> To do
Return the lines of the data below, from the one containing "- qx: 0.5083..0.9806" through the very last, exactly and with both ends included; no pictures.

Items from a data source:

▬▬▬

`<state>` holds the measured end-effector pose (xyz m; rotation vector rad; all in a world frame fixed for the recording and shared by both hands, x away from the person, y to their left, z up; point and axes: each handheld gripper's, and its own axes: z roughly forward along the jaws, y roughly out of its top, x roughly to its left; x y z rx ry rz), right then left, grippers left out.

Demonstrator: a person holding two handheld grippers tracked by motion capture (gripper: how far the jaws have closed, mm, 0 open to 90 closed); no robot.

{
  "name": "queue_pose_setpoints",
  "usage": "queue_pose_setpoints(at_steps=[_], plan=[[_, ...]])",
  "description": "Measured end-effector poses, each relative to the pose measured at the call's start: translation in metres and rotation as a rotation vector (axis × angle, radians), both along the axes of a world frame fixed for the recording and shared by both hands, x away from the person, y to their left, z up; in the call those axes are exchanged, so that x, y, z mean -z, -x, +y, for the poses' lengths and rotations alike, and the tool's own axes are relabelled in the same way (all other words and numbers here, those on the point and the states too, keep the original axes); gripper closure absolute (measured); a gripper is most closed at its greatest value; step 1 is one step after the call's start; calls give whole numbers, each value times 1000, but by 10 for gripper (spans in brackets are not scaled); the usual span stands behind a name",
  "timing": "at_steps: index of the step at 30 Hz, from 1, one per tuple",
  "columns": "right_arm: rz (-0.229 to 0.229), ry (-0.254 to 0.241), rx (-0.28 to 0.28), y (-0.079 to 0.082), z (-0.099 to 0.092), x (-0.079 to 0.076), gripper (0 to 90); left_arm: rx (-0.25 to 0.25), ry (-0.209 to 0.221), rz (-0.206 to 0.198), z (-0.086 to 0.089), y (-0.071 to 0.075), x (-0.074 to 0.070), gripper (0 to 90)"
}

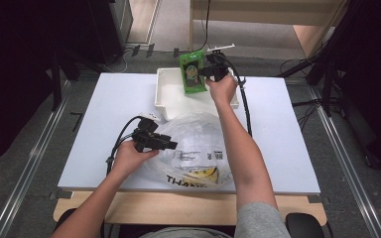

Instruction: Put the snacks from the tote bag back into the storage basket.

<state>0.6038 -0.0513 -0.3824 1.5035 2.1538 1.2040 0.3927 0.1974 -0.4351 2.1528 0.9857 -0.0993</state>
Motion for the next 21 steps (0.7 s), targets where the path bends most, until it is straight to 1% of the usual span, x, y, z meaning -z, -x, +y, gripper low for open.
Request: queue_pose_setpoints(at_steps=[2,9,11,13,18,21], plan=[[-5,18,-3,0,0,2,746,0,-1,3,-1,0,1,514],[8,67,-23,0,2,8,749,1,-7,3,-2,0,1,515],[9,53,-13,1,1,10,748,0,-4,3,-2,0,1,515],[20,44,-14,0,-1,13,743,3,-6,3,-3,0,1,515],[47,63,-12,-3,-2,22,734,5,-9,4,-3,0,2,515],[51,65,-11,-4,-2,25,729,6,-11,4,-2,0,2,515]])
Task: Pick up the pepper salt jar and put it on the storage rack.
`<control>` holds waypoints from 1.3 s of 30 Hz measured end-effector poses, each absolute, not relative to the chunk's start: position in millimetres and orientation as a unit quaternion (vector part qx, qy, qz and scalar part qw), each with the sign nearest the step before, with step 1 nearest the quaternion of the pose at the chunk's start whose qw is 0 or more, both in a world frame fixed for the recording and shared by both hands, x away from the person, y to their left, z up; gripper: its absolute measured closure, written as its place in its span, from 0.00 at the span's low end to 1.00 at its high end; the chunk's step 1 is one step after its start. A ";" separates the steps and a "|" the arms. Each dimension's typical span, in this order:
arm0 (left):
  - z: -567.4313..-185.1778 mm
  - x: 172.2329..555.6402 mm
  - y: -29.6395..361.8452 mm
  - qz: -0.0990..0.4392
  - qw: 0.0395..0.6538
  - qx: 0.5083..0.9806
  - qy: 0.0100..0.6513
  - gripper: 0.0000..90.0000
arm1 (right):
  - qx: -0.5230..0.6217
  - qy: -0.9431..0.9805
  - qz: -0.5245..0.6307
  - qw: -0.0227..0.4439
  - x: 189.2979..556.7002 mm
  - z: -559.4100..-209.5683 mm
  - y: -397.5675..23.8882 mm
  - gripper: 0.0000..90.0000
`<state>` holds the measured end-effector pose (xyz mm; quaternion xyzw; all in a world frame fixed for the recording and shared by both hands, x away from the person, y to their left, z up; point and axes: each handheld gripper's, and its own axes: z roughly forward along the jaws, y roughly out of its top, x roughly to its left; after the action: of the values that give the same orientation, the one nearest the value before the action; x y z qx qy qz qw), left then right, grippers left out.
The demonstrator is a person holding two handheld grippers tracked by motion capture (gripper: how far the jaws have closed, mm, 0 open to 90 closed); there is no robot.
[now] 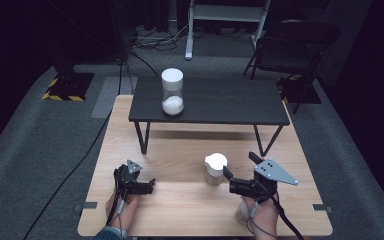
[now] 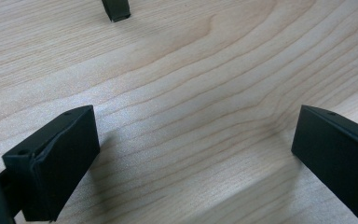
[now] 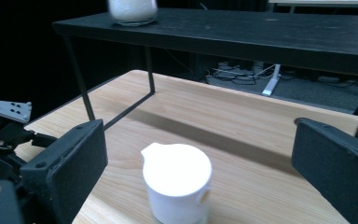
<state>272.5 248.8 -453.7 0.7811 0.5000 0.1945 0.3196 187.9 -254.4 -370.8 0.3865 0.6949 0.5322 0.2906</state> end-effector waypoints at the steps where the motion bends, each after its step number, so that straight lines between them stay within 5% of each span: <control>1: -453.8 272.4 248.8 0.194 0.320 0.781 0.500 0.01 | 0.386 0.696 0.532 0.289 188.9 -371.4 -251.3 0.04; 39: -453.7 272.4 249.8 0.193 0.321 0.784 0.496 0.01 | 0.411 0.708 0.484 0.309 208.7 -403.4 -174.9 0.04</control>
<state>272.4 249.8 -453.7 0.7836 0.4960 0.1926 0.3206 208.7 -174.9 -403.4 0.4110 0.7081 0.4840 0.3087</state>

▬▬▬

> Response box
  - qx: 0.5083..0.9806
  - qy: 0.0100..0.6513
  - gripper: 0.0000..90.0000
arm1 (right):
  - qx: -0.5230..0.6217
  - qy: -0.9431..0.9805
  - qz: -0.5245..0.6307
  - qw: -0.0227..0.4439
  - x: 189.2979..556.7002 mm
  - z: -559.4100..-209.5683 mm
  - y: -397.5675..23.8882 mm
  - gripper: 0.0000..90.0000
`<state>` holds the measured end-effector pose (xyz mm; quaternion xyzw; all in a world frame fixed for the recording and shared by both hands, x away from the person, y to their left, z up; point and axes: each handheld gripper's, and its own axes: z roughly forward along the jaws, y roughly out of its top, x roughly to its left; after the action: of the values that give the same orientation, the one nearest the value before the action; x y z qx qy qz qw), left then right, grippers left out.
The demonstrator is a person holding two handheld grippers tracked by motion capture (gripper: how far the jaws have closed, mm, 0 open to 90 closed); there is no robot.
[now] 
[now] 
[now] 
<state>272.5 248.8 -453.7 0.7811 0.5000 0.1945 0.3196 187.9 -254.4 -370.8 0.3865 0.6949 0.5322 0.2906</state> end-effector waypoints at the steps where the motion bends, each after its step number, so that straight lines between them stay within 5% of each span: <control>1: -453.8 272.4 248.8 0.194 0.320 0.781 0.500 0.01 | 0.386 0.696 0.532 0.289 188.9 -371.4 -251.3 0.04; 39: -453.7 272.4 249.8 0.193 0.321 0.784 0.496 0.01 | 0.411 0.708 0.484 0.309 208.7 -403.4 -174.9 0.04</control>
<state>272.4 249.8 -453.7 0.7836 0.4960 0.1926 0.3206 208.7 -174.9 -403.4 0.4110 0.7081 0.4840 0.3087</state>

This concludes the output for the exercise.